Ankaragücü, bu sezon futbol sahasından çok yönetimsel krizlerle anılmaya başladı. Kulüp, sahadaki başarının önündeki en büyük engelin kendi içindeki iletişim kopuklukları olduğunu her fırsatta kanıtlıyor. Son yaşananlar, bu krizin artık sadece içeride değil, dışarıya da taşarak kulübün imajını derinden zedelediğini gözler önüne seriyor.
Kulüp yöneticisi geçtiğimiz günlerde, “Teknik direktörümüzle devam edeceğiz,” diyerek kamuoyunu rahatlatmaya çalışmıştı. Ancak bu açıklamanın üzerinden çok geçmeden teknik direktörün görevine son verilmesi, yönetimden gelen sözlere artık kimsenin inanmadığını bir kez daha gösterdi. Taraftarın aklındaki soru net: Eğer devam edilmeyecekse, neden bu açıklama yapıldı? Yok eğer bir karar değişikliği olduysa, bunun gerekçesi neden şeffaf bir şekilde paylaşılmadı? Bu tür ani kararlar, yalnızca yönetimsel zaafları değil, kulüp içindeki kaotik ortamı da ortaya koyuyor.
Yönetim, futbolcular üzerinden yürüttüğü söylemlerle de eleştirileri üzerine çekiyor. Son olarak Efkan’a yönelik yapılan eleştirilerle ilgili olarak, “Neden sadece Efkan konuşuluyor, Bajic konuşulmuyor?” diyerek savunma yaparak yine talihsiz bir
açıklama gerçekleştirdi. Bir oyuncunun başarısızlığı tartışılabilir; ancak bir başka oyuncuyu, taraftarın önüne atarak savunma yapmaya çalışmak, yalnızca takımı değil, kulüp kimliğini de zayıflatıyor.
Yönetimin, Bajic’i savunmak adına taraftarı işaret eden açıklamaları, zaten gergin olan ortamı daha da alevlendirdi. Futbol, taraftarla var olan bir spor. Ancak yönetimin, taraftarın tepkilerini “haksız” bulduğunu ima ederek kendi sorumluluğunu göz ardı etmesi, bu kriz yönetiminin en büyük zafiyetlerinden biri olarak karşımıza çıkıyor.
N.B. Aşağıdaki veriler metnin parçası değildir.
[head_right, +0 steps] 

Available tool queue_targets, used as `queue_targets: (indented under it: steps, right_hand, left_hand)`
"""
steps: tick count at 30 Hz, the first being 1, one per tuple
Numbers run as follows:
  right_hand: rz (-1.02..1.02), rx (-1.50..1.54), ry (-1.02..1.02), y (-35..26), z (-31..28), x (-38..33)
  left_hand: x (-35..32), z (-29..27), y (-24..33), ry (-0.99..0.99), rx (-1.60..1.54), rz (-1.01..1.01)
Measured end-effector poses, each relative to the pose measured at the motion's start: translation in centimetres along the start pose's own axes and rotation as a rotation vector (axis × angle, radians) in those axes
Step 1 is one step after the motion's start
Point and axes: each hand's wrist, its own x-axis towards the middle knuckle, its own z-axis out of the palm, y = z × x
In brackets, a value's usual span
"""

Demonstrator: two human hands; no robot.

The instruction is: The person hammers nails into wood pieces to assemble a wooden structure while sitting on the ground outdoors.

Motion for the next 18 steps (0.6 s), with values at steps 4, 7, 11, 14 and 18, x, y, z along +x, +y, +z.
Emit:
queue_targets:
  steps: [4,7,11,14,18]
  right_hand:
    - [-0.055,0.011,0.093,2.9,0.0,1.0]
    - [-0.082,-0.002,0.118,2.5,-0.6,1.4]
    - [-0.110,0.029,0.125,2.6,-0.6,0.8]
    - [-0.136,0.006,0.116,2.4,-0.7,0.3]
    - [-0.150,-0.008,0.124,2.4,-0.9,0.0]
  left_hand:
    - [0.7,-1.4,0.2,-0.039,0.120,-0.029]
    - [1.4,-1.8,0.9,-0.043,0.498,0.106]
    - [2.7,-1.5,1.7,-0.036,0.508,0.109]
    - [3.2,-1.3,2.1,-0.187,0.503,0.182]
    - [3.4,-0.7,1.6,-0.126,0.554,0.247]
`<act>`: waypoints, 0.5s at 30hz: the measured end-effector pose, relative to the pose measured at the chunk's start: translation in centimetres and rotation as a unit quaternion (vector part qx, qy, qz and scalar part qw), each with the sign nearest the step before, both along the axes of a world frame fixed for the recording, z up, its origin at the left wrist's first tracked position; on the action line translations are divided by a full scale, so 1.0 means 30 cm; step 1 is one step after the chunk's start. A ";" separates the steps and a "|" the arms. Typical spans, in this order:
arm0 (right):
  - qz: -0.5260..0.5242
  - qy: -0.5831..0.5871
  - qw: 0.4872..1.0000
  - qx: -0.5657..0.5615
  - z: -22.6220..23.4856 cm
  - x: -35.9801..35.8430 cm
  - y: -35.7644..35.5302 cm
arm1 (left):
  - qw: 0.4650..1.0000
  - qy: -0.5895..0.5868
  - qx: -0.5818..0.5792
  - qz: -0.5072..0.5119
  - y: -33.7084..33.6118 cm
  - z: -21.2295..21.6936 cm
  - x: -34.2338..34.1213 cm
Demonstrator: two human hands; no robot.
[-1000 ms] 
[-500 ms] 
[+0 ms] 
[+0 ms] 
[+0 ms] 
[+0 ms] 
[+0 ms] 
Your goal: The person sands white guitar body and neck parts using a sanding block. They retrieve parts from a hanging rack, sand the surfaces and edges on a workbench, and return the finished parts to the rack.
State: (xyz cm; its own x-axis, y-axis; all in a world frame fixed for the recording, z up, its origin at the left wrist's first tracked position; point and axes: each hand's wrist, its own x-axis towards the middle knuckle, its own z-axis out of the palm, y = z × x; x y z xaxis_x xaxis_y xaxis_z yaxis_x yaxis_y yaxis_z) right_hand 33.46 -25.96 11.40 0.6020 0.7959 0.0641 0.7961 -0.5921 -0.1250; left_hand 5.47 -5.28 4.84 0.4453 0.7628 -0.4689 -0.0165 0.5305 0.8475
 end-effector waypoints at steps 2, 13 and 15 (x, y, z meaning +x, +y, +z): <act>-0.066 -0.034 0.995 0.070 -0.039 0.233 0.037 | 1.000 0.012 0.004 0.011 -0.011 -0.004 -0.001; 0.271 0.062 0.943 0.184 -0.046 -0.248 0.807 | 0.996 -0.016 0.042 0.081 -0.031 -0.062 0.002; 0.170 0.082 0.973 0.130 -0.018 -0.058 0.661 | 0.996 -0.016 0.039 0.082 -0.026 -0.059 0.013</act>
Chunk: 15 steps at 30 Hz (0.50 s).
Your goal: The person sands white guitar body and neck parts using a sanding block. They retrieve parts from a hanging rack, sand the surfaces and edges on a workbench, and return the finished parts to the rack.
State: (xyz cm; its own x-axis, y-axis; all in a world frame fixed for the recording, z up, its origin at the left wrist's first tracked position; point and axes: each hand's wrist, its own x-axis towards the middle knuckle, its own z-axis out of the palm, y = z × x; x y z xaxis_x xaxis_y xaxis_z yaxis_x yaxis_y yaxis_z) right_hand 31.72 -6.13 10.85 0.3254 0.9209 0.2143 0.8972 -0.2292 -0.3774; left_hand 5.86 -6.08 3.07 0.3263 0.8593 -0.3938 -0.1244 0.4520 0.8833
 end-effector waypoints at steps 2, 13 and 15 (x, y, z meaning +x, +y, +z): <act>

Yönetimin bu süreçte en büyük hatası, sorunları çözmek yerine onları reddetmesi ve üzerini örtmeye çalışması. Oysa kaos ancak şeffaflık ve doğru iletişimle yönetilebilir.
Ankaragücü’nün bugünkü durumuna baktığımızda, asıl ihtiyaç duyulan şeyin ne oyuncular ne de teknik direktör değişikliği olduğu açıkça görülüyor. Sorunun temelinde yönetimsel zaaflar, iletişim eksikliği ve şeffaflık yoksunluğu yatıyor. Bu kaotik ortamdan çıkmanın tek yolu, doğru bir liderlik anlayışı ve uzun vadeli bir strateji geliştirmekten geçiyor.
Taraftar, bu kulübün en büyük gücüdür. Ancak yönetim, taraftarı karşısına alarak, oyuncularını koruyamayıp hedef göstererek ve kendi çelişkileriyle güven kaybederek, bu gücü zayıflatmaya devam ediyor. Ankaragücü, geçmişte zor zamanlardan çıkmayı başaran bir camia. Ancak bu kaos ortamında yapılması gereken ilk şey, öz eleştiri yapmak ve taraftarı yeniden kazanacak bir anlayış geliştirmektir. Aksi halde, bu çığlık daha da derinleşecek ve kulüp, her geçen gün futbol sahasından biraz daha uzaklaşacaktır.